遠くで大きな音がして、咲はびくりと体を震わせる。
「どうやら・・・応援が到着したようですね」
桂木のその言葉にほっと息を吐く。思っていた以上に緊張状態は酷い物だったようで、気を抜くと膝が崩れてしまいそうになる。
それでも自分の前を、守るようにして歩く桂木の背を見ていると少しだけそれが落ち着いてくる。

(すきです)

こんな非常事態だからこそ、そう強く思うのかもしれない。
すっと自分の気持ちが落ち着くのを感じる。
しばらく歩いていると、桂木が手で咲が歩くのを制する。
「桂木、さん・・・?」
「静かに」
コツコツという足音が聞こえる。その途端に恐怖がわき上がり思わず桂木のスーツの袖を握りしめる。
それに気づいた桂木は振り返ると口元に笑みを浮かべる。
その目が大丈夫ですよ、と言っているような気がして咲はスーツを握る手に力を込める。
足音が遠ざかったのを確認し、桂木は周囲の様子に気を配り始める。
「・・・行ったようですね」
「はい・・・」
名残惜しさを少し感じつつ、咲は手を離す。
歩き出そうとした瞬間突然桂木に手を引かれ片手で抱きしめられる。
それに対して反応をする前に、甲高い銃声とつい数秒前まで自分が居た場所を抉る銃弾。
桂木の腕の中で血の気が引く思いで抉れた床を見る。
「お二人で仲良く逃げ出す気か?」
銃口をこちらへ向け、郷田が口元を歪める。
「か、桂木さん・・・」
「今度はもう行かせません」
咲を背に庇いながら桂木が自分に言い聞かせるように呟く。
頭から血を流した郷田は憎しみのこもった目で桂木をにらみ付ける。
「もう終わりだ・・・くそっ・・・さっさとその娘を殺しておけばよかったんだ」
ブツブツと呟きながら引き金に手を伸ばす。
桂木は咲を庇いながら同じように銃口を郷田に向けている。
その一触即発の空気に、咲は祈るような気持ちで自分を庇う桂木を見上げる。
「殺してやるよ。どうせみんな終わりなんだ。だったら最後くらい面白くしてやったほうがいいだろ!?」
「もう応援が来ている。大人しく降伏しろ」
銃は構えたまま桂木が言う。
大勢の足音がこちらに近づいてくるのが聞こえ、郷田は舌打ちをする。
「余裕ぶりやがって・・・殺してやる・・・殺してやるよ!お前が守ろうとしてるもんなんて全部ぶっ壊してやる!」
狂ったように叫び、郷田は悪意の矛先を咲へと変える。

目が合った瞬間に、体が硬直する。

(ころされる)
第六感とでも言うべき本能がそう告げる。
その直後、銃声が響く。


「・・・桂木、さん・・・?」

目の前に、赤い色が飛び散る。
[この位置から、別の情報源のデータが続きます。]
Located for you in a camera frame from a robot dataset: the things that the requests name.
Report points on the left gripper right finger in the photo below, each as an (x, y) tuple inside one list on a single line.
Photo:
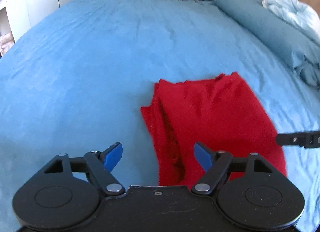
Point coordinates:
[(249, 192)]

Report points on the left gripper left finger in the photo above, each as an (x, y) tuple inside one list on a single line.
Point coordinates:
[(68, 190)]

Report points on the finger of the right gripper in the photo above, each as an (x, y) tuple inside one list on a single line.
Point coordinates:
[(306, 139)]

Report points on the red cloth garment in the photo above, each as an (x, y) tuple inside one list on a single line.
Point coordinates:
[(222, 113)]

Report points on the blue bed sheet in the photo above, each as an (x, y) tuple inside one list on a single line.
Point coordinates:
[(75, 82)]

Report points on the light blue blanket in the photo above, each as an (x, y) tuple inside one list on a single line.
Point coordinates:
[(298, 14)]

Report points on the teal rolled duvet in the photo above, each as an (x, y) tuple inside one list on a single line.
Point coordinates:
[(295, 49)]

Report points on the white shelf unit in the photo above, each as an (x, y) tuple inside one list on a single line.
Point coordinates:
[(14, 22)]
音が遠くなり、桂木の体が崩れる様子がやけにスローモーションに見える。
思わず手を伸ばして彼の体を支えようとする。ぬるりとした液体が手に付着して、咲は自分の両手を見下ろす。
まるで言葉を忘れてしまったかのように、口から言葉が出てこない。
自分が今腕に抱いている人の名前を呼びたいのに唇は震え、言葉を発してはくれない。
心臓が、全身が、痛みを訴える。

「お嬢様!」

応援に来た警官に肩を揺さぶられ、咲はのろのろと顔を上げる。
気付けば郷田は取り押さえられている。
「かつ、らぎさ・・・」
喉の奥から声を絞り出す。赤い色がやけに色鮮やかに見えて、じわりと涙が浮かんでくる。
「桂木さん・・・桂木さん・・・しっかりしてください・・・桂木さん・・・」
ぼろぼろと涙を流しながら、咲は何度も何度も桂木の名前を呼ぶ。
「桂木さんを助けて・・・」
口々に騒ぐ警官たちの声を遠くに聞きながら、咲はただ桂木の名前を呼び続けた。